五大老は、家康、利家、宇喜多秀家、上杉景勝、毛利輝元で、とうに天下取りを視野に入れてい
た家康は、秀吉が死ぬ四大老五奉行を相手に揺さぶりをかけはじめた。
徳川家康(1543-1616年)

秀吉は諸大名に勝手に縁組をしてはならぬと達していた。
家康は無視して、3つの縁談をとりまとめた。
四大老五奉行はこの揺さぶりに、家康の狙いどおり反発した。
あるまじきこととして、五奉行のひとり石田三成が起草した問責書に、三成はむろんのこと、四
大老四奉行が連署して、伏見にいる家康に送り届けた。
家康は問責書を持参した使者にとぼけてこういった。
「縁組は取り持ち人が届けて、聞き届けてもらったものとものとばかり思っていた」
だけでなく、こう逆さねじりを食らわせた。
「問責書には、それがしの返答次第で、それがしを十人衆(五大老五奉行)から除くとある。
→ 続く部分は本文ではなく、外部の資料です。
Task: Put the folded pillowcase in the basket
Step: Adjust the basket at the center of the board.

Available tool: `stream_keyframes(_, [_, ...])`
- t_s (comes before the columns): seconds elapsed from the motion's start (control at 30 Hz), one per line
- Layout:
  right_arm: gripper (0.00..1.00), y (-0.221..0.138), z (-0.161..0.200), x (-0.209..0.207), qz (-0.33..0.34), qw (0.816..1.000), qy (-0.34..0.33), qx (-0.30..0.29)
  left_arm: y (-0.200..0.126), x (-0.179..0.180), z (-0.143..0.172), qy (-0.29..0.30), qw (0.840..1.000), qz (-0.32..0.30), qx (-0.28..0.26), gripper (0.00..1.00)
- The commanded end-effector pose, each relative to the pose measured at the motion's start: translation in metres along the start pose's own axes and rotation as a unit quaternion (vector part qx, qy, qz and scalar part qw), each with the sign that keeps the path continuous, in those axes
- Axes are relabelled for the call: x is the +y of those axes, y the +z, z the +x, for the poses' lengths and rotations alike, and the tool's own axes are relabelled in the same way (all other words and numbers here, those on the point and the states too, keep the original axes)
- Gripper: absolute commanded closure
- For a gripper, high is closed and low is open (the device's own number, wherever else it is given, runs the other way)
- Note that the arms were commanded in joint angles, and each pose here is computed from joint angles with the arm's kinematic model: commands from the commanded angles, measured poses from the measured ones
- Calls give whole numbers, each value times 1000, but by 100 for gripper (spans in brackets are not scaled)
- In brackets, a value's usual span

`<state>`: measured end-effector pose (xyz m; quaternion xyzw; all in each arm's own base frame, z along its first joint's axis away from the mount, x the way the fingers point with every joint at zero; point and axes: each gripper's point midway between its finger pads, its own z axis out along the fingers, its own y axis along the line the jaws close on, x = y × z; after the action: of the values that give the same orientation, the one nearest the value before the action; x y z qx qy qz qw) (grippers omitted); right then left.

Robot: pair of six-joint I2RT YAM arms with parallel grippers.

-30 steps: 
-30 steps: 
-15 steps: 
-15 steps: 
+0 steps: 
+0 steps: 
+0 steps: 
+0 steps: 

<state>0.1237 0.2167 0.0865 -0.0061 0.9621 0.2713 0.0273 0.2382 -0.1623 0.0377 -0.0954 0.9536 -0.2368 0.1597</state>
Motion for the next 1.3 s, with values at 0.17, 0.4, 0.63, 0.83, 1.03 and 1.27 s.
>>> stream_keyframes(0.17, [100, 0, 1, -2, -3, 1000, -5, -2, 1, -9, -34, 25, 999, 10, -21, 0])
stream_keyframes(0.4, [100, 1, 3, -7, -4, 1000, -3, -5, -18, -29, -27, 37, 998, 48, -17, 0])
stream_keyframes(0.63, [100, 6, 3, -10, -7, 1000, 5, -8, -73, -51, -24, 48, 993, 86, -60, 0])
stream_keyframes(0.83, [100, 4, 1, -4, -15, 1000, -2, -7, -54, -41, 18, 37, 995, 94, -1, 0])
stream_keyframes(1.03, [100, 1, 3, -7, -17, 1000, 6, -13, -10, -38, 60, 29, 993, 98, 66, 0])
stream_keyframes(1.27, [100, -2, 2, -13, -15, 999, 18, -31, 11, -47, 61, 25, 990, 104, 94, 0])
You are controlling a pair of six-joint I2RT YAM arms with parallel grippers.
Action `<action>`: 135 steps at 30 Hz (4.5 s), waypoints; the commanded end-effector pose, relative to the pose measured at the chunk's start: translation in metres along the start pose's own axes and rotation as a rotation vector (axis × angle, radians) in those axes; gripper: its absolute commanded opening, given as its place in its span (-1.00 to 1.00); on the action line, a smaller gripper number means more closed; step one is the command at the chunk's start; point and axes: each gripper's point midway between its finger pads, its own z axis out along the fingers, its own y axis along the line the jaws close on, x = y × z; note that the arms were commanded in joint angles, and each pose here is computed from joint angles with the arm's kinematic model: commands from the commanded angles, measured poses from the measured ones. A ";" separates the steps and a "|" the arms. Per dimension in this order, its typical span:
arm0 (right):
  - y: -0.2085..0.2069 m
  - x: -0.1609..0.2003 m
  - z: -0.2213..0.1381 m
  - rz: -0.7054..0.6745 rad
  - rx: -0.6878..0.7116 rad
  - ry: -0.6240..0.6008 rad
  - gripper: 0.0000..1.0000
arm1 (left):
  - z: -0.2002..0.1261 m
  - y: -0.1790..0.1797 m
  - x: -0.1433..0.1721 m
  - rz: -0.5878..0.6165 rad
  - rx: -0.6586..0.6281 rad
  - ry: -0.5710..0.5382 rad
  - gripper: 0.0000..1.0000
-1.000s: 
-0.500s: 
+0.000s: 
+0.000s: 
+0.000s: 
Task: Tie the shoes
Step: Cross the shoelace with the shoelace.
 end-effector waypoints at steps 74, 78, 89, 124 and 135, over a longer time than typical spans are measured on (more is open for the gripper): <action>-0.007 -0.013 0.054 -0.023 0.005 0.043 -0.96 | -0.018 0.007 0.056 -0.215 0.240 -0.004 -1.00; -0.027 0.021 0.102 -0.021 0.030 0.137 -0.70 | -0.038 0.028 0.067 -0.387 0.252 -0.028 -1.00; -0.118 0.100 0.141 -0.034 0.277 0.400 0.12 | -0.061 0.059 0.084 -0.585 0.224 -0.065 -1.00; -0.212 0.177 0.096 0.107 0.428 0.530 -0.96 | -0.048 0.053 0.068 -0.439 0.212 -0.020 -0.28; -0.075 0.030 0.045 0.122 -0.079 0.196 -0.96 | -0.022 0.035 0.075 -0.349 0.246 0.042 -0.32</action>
こ
のような条は、かえって故太閤殿下の御遺命に背くものではござらぬか」
取り持ち人は茶の宗匠・今井宗薫で、宗薫にただすと、こう突き放す。
「武家の法度など、われら存じよらぬこと」
家康や宗薫の回答は問責書に対する回答になっていない。
四大老五奉行ならびに諸将は激高したが、中老・堀尾吉晴が奔走して、和睦して誓紙を取り交わ
そうということになり、家康もとりあえず縁組については白紙に戻した。